Both contracts fell 3% up to a minimum of two weeks in the previous session. Brent registered a weekly drop of almost 7.9%Meanwhile he WTI fell 6.7% for the week.
Meanwhile, the Organization of the Petroleum Exporting Countries (OPEC) reported that his Crude oil basket closed on Thursday at US$98.27 a barrel, compared to US$ 101.04 last Wednesday, which represented a decrease of 2.75%. On September 5 they will meet to discuss production cuts given the drop in demand, although the main producer, Saudi Arabia, says that supply remains tight.
“Oil prices are up today. The rebound is because the Iran-US nuclear talks appear to have stalled,” said Craig Erlam, senior market analyst at OANDA. “A deal has been a big downside risk to oil prices recently — something Saudi tried to counter with warnings of production cuts from the alliance.”
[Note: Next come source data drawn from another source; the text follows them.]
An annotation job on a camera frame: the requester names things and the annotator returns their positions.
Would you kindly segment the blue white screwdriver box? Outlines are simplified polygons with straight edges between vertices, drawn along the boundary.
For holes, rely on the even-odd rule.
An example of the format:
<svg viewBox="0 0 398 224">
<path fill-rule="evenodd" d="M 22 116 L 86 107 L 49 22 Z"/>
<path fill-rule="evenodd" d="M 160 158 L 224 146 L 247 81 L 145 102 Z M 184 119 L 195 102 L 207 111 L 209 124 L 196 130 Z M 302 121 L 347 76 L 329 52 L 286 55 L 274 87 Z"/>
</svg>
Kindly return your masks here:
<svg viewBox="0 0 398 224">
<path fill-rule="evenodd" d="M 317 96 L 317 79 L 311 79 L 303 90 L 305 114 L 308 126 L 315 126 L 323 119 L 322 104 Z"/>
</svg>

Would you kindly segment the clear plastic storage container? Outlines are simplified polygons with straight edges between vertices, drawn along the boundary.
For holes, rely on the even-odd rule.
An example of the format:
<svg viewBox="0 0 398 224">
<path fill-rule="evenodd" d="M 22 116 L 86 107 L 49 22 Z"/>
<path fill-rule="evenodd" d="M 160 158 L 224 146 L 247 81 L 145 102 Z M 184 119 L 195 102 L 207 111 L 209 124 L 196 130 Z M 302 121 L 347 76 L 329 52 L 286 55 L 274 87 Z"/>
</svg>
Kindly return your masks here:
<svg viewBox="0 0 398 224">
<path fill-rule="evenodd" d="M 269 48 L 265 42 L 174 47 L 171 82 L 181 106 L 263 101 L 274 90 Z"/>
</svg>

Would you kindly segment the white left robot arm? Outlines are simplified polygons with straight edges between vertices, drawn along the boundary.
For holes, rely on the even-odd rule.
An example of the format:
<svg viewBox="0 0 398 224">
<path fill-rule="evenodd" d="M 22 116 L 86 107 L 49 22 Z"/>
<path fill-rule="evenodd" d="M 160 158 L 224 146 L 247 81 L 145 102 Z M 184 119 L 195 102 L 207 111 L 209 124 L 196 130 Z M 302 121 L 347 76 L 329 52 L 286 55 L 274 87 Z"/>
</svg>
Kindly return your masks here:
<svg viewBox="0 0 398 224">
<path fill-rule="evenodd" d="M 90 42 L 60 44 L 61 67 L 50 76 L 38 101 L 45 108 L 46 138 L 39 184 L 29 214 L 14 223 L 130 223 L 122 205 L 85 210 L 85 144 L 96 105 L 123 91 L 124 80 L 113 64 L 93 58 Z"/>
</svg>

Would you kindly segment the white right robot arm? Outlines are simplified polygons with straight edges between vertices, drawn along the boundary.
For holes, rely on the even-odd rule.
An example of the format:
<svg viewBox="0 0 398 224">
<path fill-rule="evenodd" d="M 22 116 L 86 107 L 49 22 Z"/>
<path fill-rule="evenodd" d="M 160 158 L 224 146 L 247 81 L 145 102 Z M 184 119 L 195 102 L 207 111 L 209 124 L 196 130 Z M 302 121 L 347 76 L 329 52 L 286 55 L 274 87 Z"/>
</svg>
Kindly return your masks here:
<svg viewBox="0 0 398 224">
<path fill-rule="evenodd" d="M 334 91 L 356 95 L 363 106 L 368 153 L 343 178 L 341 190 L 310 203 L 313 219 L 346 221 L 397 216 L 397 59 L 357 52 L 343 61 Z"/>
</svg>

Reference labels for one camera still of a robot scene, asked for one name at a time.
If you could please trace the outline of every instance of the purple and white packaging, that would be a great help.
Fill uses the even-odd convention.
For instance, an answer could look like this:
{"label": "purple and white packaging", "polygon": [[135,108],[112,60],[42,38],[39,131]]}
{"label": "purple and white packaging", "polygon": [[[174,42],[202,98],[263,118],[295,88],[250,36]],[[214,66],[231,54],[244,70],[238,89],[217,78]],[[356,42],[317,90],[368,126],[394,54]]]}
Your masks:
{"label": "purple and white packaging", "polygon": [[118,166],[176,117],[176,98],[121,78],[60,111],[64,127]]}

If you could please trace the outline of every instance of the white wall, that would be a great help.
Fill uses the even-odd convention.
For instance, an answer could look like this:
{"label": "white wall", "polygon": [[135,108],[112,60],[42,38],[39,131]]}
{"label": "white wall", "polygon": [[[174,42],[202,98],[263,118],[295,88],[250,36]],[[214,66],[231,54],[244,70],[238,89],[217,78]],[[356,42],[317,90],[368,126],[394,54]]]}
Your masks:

The market is also attentive to the possibility of limiting the prices of Russian oil exports. G7 finance ministers are expected to finalize plans on Friday to impose a price cap on Russian crude to curb revenue from Moscow’s war in Ukraine, but keep crude flowing to prevent price hikes.
Meanwhile, investors remain concerned about the Impact of the latest Covid-19 restrictions in China. The city of Chengdu ordered a lockdown on Thursday that has affected manufacturers such as Volvo.